▶

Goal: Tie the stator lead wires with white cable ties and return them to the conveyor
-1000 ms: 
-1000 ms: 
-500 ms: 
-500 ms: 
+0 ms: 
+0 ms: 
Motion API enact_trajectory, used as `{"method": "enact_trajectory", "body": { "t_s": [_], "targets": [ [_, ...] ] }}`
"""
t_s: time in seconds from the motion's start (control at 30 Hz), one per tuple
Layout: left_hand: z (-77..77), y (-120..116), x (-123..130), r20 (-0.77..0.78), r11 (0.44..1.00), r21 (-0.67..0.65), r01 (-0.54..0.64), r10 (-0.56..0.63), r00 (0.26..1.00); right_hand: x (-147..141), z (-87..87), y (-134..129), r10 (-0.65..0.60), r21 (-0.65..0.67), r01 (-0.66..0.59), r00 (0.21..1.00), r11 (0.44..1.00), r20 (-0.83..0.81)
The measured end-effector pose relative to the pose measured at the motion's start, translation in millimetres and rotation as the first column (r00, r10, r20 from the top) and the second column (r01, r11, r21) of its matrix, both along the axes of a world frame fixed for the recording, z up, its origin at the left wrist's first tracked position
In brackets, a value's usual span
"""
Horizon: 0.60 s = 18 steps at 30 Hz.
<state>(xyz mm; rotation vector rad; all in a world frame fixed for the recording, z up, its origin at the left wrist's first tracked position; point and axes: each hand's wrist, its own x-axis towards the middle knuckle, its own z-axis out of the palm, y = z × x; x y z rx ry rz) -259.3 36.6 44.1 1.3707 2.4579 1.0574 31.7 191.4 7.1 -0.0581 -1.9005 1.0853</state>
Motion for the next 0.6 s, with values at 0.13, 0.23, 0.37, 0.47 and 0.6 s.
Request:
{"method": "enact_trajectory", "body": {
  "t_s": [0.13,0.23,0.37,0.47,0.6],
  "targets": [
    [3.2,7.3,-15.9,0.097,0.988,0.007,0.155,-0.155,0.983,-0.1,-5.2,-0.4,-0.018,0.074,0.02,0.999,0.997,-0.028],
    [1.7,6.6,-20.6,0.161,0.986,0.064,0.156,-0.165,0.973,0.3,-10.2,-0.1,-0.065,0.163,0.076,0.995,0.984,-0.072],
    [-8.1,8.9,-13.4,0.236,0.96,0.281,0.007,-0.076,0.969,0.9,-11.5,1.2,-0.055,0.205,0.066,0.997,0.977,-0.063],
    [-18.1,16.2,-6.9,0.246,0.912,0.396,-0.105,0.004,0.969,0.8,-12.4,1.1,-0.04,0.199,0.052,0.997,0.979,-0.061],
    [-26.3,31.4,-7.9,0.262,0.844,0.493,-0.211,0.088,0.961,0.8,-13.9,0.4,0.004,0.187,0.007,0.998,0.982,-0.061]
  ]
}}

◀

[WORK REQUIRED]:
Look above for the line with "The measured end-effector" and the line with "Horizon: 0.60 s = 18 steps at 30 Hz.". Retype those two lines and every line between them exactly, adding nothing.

[RESULT BELOW]:
The measured end-effector pose relative to the pose measured at the motion's start, translation in millimetres and rotation as the first column (r00, r10, r20 from the top) and the second column (r01, r11, r21) of its matrix, both along the axes of a world frame fixed for the recording, z up, its origin at the left wrist's first tracked position
In brackets, a value's usual span
"""
Horizon: 0.60 s = 18 steps at 30 Hz.

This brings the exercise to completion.